Our tests clearly indicate that our algorithm does not cluster drillholes in high-grade area despite the presence of grade estimate in the BV definition (Eq. 1). The weight function ω1 diminishes strongly the value of blocks surrounding a selected drillhole and thus prevents any risk of clustering.

A simple test showed that it is possible to consider two deposits at once to assist decision making for drilling budget allocation. This requires suitable normalization of the components defining the BVs. More research is needed to determine whether this can be extended to more than two deposits.

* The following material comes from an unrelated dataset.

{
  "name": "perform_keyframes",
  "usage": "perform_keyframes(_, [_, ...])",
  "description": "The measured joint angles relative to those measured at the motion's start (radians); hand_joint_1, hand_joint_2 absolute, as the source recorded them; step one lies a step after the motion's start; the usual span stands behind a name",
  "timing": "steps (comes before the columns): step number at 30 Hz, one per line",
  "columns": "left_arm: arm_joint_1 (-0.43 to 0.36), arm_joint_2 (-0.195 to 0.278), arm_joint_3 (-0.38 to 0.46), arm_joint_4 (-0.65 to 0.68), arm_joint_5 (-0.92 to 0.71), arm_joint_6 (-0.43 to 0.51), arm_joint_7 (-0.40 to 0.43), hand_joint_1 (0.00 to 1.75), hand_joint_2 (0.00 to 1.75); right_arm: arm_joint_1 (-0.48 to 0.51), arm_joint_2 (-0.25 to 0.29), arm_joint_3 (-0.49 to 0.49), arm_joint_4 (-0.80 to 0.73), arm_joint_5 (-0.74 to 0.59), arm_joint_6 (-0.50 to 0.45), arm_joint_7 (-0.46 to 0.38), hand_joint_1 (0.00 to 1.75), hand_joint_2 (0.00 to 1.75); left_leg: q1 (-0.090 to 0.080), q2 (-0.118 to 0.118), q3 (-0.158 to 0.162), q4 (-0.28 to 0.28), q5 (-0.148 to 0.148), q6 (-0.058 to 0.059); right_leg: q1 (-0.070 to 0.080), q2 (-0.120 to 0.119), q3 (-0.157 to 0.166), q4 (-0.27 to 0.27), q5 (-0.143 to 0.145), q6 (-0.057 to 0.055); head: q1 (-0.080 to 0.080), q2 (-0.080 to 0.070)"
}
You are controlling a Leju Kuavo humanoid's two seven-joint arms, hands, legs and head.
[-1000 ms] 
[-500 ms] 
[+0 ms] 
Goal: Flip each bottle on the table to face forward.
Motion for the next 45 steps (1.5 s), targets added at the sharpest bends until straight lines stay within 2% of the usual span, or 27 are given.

The proposed approach can be customized to include additional knowledge about the deposit. For example, if a certain lithology is known to control mineralization, the BVs can be calculated only inside the 3D solid of the mineralization, the rest of the BVs being set to 0. Metallurgical values or geotechnical parameters can also be incorporated in the BVs’ definition (Eq. 1).

The new simple semi-greedy algorithm proposed is proven to be an efficient and flexible tool for selection, under budget constraints, of drillholes providing good coverage. Being sequential rather than iterative, the algorithm is fast. It has allowed up to three orders of magnitude CPU time reduction compared to integer programming. It is also flexible as it allows partial coverage of blocks, which is more realistic than coverage functions used in previous studies. The proposed method provides a useful tool to support managers’ decision about drillhole allocations in competing projects.